Set down the data below once more, precisely as it reads.

--- START ---

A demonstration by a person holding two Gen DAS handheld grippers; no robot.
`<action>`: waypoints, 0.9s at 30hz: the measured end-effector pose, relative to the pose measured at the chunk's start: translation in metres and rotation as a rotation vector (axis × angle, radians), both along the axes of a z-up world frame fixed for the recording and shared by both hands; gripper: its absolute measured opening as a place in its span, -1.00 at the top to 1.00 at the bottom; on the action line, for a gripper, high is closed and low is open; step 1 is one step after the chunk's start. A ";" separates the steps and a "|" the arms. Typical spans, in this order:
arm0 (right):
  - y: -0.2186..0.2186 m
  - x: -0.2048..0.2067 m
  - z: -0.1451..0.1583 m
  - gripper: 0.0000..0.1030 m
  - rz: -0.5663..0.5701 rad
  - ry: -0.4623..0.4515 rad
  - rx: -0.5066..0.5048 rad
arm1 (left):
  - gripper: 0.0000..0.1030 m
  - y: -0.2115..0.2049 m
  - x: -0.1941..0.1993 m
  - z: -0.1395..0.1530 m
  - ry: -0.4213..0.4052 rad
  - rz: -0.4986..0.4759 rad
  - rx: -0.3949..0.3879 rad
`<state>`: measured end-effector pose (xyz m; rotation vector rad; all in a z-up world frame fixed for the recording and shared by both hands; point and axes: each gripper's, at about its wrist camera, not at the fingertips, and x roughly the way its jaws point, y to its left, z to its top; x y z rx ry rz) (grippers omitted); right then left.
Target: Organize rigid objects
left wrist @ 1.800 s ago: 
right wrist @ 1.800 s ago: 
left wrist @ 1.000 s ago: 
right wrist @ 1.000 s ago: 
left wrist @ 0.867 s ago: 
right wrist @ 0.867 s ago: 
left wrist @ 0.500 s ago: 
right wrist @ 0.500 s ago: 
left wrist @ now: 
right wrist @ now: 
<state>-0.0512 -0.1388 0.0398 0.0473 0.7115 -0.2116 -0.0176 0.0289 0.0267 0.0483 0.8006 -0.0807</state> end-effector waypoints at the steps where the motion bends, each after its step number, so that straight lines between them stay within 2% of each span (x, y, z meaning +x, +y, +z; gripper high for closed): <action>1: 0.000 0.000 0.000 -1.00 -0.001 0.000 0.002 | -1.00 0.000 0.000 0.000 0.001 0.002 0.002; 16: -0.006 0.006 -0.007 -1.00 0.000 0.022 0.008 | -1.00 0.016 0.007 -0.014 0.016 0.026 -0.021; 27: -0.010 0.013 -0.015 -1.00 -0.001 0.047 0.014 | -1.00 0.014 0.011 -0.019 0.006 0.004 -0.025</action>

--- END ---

■ Response to the exercise
A demonstration by a person holding two Gen DAS handheld grippers; no robot.
`<action>`: waypoints, 0.9s at 30hz: the measured end-effector pose, relative to the pose measured at the chunk's start: translation in metres and rotation as a rotation vector (axis × angle, radians), both along the axes of a z-up world frame fixed for the recording and shared by both hands; gripper: its absolute measured opening as a place in its span, -1.00 at the top to 1.00 at the bottom; on the action line, for a gripper, high is closed and low is open; step 1 is one step after the chunk's start. A ";" separates the steps and a "|" the arms. Typical spans, in this order:
arm0 (right):
  - y: -0.2186..0.2186 m
  - x: -0.2048..0.2067 m
  - z: -0.1451..0.1583 m
  - gripper: 0.0000..0.1030 m
  - rz: -0.5663..0.5701 rad
  - ry: -0.4623..0.4515 rad
  - rx: -0.5066..0.5048 rad
arm1 (left):
  - gripper: 0.0000..0.1030 m
  - y: -0.2115..0.2049 m
  - x: -0.1941..0.1993 m
  - z: -0.1395..0.1530 m
  - ry: -0.4213..0.4052 rad
  - rz: -0.4986..0.4759 rad
  - rx: -0.3949..0.3879 rad
`<state>`: measured end-effector pose (xyz m; rotation vector rad; all in a z-up world frame fixed for the recording and shared by both hands; point and axes: each gripper's, at about its wrist camera, not at the fingertips, and x roughly the way its jaws point, y to its left, z to its top; x y z rx ry rz) (grippers omitted); right then left.
Target: Organize rigid objects
left wrist @ 1.800 s ago: 
right wrist @ 1.800 s ago: 
left wrist @ 1.000 s ago: 
right wrist @ 1.000 s ago: 
left wrist @ 0.867 s ago: 
right wrist @ 0.867 s ago: 
left wrist @ 0.500 s ago: 
right wrist @ 0.500 s ago: 
left wrist @ now: 
right wrist @ now: 
<state>-0.0512 -0.1388 0.0398 0.0473 0.7115 -0.2116 -0.0176 0.0289 0.0267 0.0483 0.8006 -0.0807</state> end-effector waypoints at the steps where the motion bends, each after its step number, so that straight lines between them stay within 2% of each span (x, y, z meaning +x, +y, +z; gripper high for closed): <action>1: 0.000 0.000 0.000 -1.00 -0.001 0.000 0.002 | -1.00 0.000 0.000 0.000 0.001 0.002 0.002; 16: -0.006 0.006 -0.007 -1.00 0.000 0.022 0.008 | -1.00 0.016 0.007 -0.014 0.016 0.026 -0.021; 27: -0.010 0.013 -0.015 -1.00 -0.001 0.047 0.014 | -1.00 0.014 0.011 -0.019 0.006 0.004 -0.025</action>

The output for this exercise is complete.